Last year Google made £2.5bn in the UK. So how does a company make so much money when it seems to provide all of its services for free?
Google is an advertising company and its biggest product is you, the user. The company controls almost 90 per cent of the search market in the UK, and almost 96 per cent of Google's revenue still comes from advertising.
Every day the site returns 1 billion search results globally and serves up billions of ads alongside. The secret to success is in the scale of its operation.
The main product is its huge pool of users and extensive data about how they behave online. This data is used to match companies with potential customers, serving up ads that users are more likely to want to click.

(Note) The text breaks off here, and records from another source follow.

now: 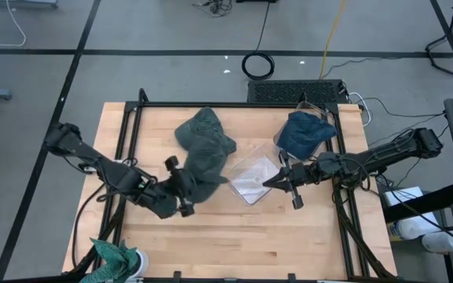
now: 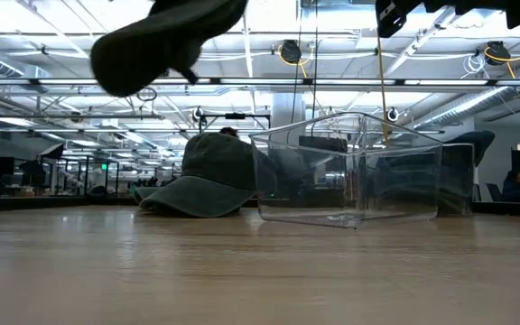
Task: Pick & Place hat
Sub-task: Put the bottom gray cap into the bottom transparent bin
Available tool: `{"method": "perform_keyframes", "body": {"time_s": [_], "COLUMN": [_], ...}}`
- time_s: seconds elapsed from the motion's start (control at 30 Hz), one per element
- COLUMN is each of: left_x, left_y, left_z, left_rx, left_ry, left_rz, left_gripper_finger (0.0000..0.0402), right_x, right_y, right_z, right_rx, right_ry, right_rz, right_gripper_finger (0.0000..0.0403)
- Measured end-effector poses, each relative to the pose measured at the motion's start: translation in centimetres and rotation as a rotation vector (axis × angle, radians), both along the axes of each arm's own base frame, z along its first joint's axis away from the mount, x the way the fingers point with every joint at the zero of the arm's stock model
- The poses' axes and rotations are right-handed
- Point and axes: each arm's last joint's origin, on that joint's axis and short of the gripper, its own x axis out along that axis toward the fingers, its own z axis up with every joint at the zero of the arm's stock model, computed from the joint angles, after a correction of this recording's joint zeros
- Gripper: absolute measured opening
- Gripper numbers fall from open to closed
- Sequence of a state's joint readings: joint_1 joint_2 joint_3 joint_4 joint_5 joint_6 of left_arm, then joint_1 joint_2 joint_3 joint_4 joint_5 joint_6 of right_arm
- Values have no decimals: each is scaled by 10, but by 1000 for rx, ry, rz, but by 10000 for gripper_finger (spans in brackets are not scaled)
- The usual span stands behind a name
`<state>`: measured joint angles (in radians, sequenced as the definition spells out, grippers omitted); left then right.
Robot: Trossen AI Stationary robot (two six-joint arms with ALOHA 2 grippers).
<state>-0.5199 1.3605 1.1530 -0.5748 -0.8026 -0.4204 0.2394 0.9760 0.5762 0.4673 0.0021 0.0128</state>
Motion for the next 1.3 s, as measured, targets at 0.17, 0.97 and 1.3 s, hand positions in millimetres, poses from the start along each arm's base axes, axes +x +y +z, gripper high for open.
{"method": "perform_keyframes", "body": {"time_s": [0.17, 0.97, 1.3], "left_x": [15, 30, 25], "left_y": [-13, -34, -28], "left_z": [-10, -14, -18], "left_rx": [203, 39, 233], "left_ry": [60, 38, 114], "left_rz": [-143, -515, -421], "left_gripper_finger": [9, 8, 8], "right_x": [0, 40, 45], "right_y": [0, 63, 59], "right_z": [1, -31, 3], "right_rx": [2, -797, -300], "right_ry": [-10, -313, -178], "right_rz": [-4, -253, -413], "right_gripper_finger": [0, 228, 199]}}
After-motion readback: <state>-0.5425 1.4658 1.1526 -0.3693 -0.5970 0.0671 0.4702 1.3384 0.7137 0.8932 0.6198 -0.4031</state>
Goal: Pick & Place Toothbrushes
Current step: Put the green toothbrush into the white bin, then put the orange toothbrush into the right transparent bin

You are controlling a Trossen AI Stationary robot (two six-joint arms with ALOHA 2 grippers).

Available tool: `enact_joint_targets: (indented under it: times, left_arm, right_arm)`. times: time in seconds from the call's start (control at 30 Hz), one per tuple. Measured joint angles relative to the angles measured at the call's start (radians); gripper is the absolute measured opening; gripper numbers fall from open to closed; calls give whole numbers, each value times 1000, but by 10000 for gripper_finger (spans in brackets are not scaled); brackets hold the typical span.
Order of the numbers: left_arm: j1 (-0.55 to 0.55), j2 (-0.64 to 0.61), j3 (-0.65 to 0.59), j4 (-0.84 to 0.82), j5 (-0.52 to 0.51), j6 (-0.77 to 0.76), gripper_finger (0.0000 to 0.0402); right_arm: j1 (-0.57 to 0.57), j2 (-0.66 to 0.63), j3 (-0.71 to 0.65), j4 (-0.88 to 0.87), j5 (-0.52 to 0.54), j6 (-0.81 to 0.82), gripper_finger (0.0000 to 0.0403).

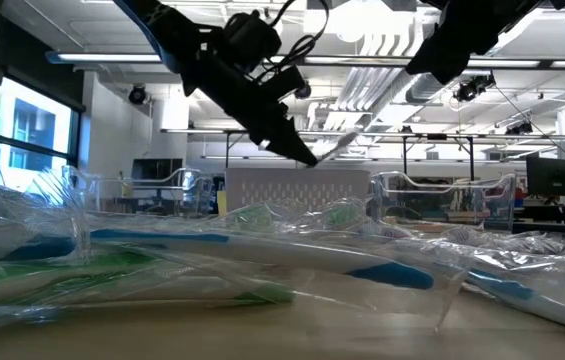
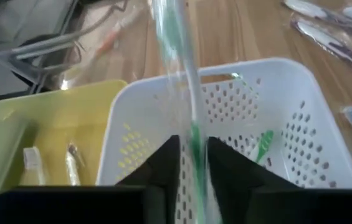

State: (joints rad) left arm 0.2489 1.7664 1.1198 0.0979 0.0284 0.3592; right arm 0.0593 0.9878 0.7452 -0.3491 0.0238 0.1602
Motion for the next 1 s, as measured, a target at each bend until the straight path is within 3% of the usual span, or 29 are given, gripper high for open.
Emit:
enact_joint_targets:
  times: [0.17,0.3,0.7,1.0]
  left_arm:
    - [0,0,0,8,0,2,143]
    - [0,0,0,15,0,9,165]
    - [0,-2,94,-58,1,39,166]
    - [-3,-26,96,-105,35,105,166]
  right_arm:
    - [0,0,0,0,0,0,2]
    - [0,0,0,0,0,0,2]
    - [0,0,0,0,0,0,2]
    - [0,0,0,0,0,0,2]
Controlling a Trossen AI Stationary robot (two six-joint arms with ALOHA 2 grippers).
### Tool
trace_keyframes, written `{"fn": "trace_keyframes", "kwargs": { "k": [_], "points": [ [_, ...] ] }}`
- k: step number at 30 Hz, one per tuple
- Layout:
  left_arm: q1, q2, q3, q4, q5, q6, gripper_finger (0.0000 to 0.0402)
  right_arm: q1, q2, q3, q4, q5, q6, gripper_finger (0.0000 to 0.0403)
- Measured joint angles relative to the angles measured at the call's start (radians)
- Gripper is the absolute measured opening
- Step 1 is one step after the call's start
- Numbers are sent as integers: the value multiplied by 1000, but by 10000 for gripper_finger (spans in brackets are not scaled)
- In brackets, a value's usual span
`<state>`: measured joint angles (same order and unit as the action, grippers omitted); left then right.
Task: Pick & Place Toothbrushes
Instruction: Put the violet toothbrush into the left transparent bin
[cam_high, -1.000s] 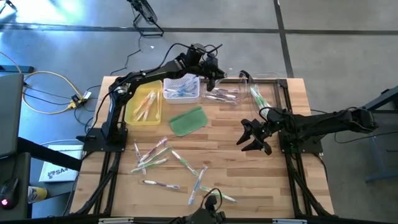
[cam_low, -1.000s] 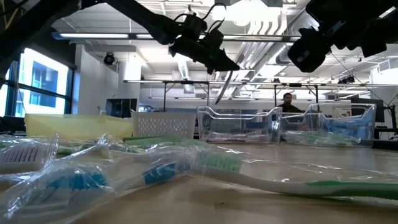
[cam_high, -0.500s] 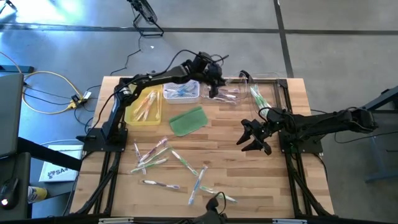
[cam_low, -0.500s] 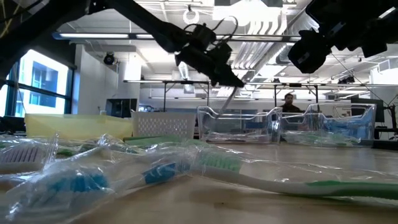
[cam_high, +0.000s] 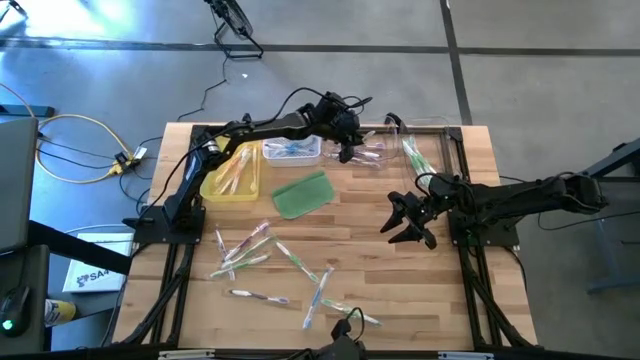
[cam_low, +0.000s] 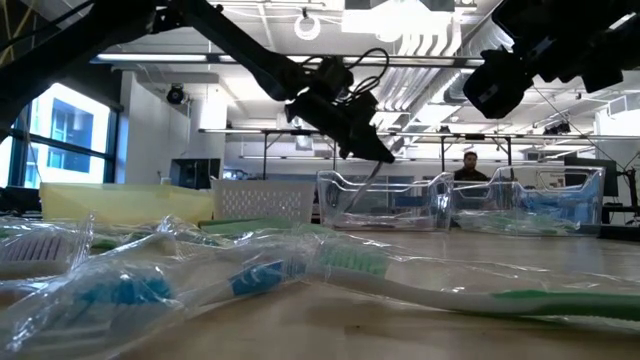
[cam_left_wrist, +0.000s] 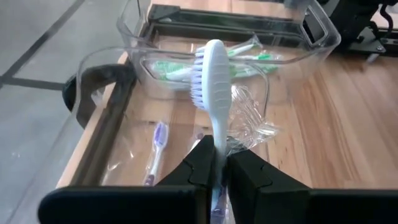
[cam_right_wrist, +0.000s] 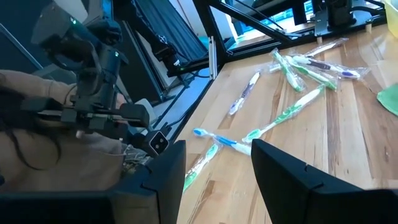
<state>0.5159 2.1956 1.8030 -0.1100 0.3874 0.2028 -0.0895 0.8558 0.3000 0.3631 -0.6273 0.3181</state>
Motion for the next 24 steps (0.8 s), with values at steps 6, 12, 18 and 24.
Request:
{"fn": "trace_keyframes", "kwargs": {
  "k": [6, 12, 18, 24],
  "points": [
    [0, 0, 0, -4, 0, 9, 97, 0, 0, 0, -12, 30, -2, 175],
    [0, 0, 0, 3, -2, 28, 174, 0, 0, 0, -15, 34, -2, 175],
    [1, 0, 0, 16, -4, 28, 205, 0, 0, 0, -15, 34, -2, 175],
    [-1, 0, 0, 18, -4, 28, 207, 0, 0, 0, -15, 34, -2, 175]
  ]
}}
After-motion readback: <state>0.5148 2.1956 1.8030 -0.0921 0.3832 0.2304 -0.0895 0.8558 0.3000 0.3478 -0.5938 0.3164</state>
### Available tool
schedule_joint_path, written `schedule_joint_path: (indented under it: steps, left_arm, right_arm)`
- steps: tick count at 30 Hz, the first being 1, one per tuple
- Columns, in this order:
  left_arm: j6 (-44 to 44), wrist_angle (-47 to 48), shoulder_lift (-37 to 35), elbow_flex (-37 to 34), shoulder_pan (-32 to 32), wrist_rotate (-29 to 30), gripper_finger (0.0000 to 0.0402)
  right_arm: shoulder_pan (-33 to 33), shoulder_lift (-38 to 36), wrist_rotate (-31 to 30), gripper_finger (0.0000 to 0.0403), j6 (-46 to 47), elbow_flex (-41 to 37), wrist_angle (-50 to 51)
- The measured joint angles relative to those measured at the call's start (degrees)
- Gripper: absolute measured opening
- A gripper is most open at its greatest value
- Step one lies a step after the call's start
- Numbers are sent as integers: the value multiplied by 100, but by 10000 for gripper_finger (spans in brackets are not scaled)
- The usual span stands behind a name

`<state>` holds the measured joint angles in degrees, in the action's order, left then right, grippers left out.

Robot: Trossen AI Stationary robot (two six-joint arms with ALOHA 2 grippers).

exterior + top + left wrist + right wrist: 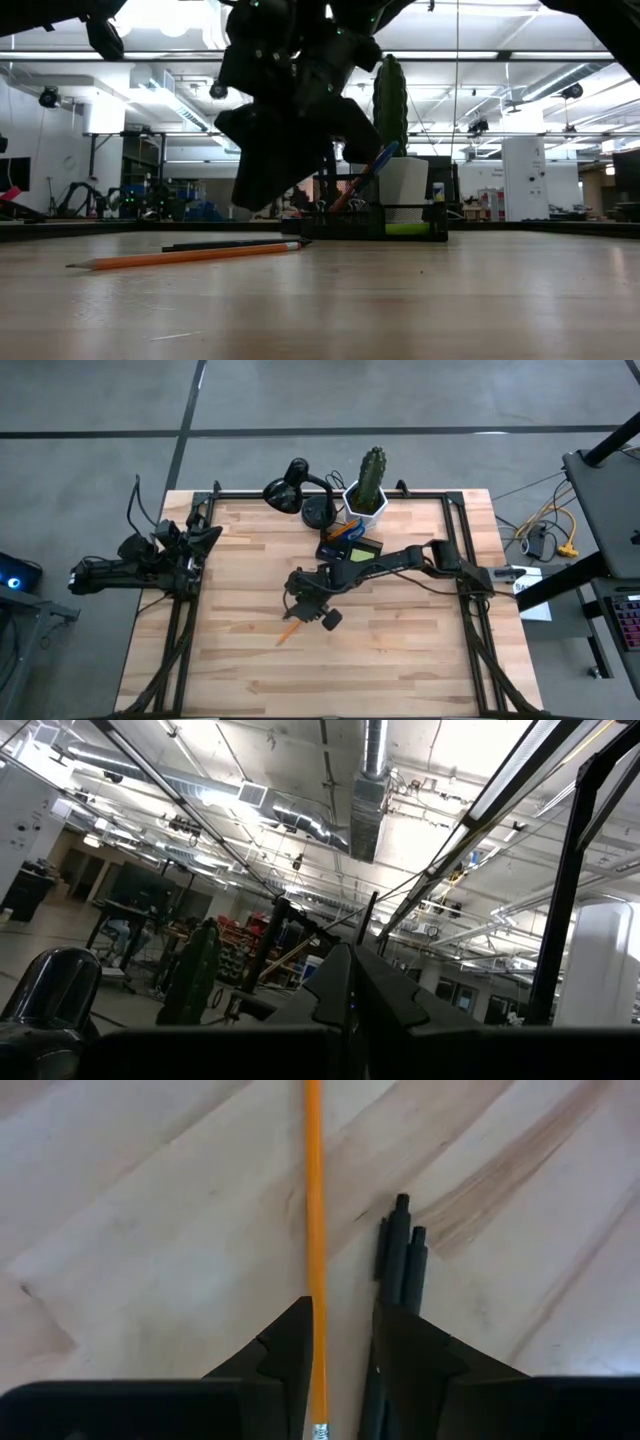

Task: Pick and place office supplies into organizer
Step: Put the orange pencil into the black desk organizer

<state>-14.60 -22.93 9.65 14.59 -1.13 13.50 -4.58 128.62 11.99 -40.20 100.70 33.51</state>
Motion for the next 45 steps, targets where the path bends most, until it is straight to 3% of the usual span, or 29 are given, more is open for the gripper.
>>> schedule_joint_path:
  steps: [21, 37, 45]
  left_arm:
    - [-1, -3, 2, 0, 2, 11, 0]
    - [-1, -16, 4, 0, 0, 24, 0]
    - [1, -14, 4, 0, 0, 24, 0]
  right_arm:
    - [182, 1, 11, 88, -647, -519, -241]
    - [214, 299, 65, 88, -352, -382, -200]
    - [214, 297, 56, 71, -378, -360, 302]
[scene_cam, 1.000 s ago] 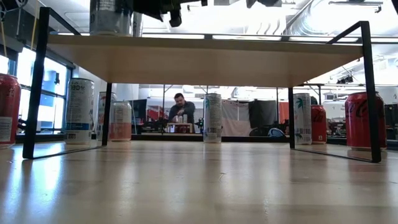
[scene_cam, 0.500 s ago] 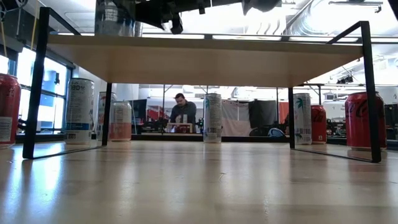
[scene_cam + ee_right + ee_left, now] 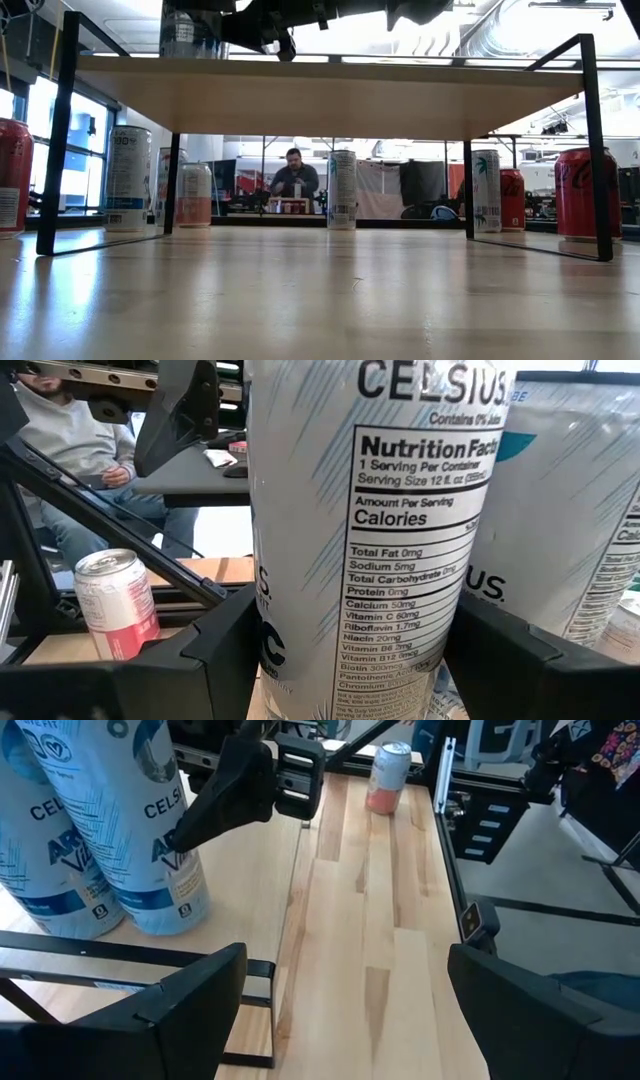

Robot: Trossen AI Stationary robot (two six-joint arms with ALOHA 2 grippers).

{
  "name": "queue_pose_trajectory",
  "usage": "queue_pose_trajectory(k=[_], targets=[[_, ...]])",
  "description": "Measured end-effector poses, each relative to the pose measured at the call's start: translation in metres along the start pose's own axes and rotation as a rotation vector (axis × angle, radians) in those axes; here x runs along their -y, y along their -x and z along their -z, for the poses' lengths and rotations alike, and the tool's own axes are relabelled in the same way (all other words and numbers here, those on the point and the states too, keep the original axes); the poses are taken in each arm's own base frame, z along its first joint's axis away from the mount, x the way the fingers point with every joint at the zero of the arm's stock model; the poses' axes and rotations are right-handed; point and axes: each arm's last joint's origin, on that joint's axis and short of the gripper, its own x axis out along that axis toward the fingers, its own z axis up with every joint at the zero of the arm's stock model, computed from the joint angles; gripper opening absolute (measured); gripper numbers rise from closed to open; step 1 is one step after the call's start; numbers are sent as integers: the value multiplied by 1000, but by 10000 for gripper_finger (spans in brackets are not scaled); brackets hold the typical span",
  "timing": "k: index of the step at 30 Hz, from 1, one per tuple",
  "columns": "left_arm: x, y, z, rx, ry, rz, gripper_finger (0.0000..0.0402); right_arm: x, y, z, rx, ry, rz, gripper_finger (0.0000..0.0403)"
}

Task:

Your online habits from YouTube, search and Gmail are all used to profile your behaviour. On top of this, Google follows your surfing habits through its Analytics and Adsense codes, embedded on web pages to track your interests outside of search.
Companies use Google AdWords to have their results displayed to specific audiences, thanks to the search engine's advanced algorithms. AdWords is a cost per click service, so if you do not click a link then Google does not make any money directly from your search.
AdWords brings in roughly 70 per cent of the company's advertising revenue. In 2011 the top sectors advertising were finance, insurance, retail and travel and the most expensive search terms were insurance, loans and mortgage.
Google's AdSense allows advertisers to join its network and display ads on its website. A large number of news websites in the UK use this service, so when you log on to scan the headlines, Google makes money and learns more about your browsing habits. Display advertising is usually charged at cost per page impression, because the huge volume of online traffic ads is often sold cheaply at a cost per thousand impressions.
But Google is not just a search business. It provides maps, cloud computing and documents, email services and a social network. These services are expensive to run but help to draw more users in, build a trusted brand, and gather more vital data about users.
Google is expected to make $3.6bn from YouTube this year as traffic continues to grow and more pre-roll video ads are displayed. But the company is also sharing wealth with users who post popular videos taking in six-figure payments. YouTube has also branched out into a film "rental" site in direct competition with Lovefilm and Nexflix.
The company dominates the mobile market, licensing out its Android operating system for free, but making a large profit from the venture through search traffic, display ads and a percentage of every Play Store sale.
Collecting user data
Google's browser Chrome holds a 30 per cent market share, allowing the company to generate search queries without having to share revenue, as is the case with Firefox and Safari. Chrome provides valuable data about browsing habits for the company, and has been described it as an "exceptionally profitable" product.
All of this data collection has left some customers feeling nervous. But with Google's dominance of the web, it can be hard to escape the company's reach. Google even collects information on the exact location of users, using Chrome and mobile devices.
Google assure users that it anonymises any collected IP addresses after nine months, and cookies in search logs after 18 months, saying this "strikes the right balance" for privacy concerns.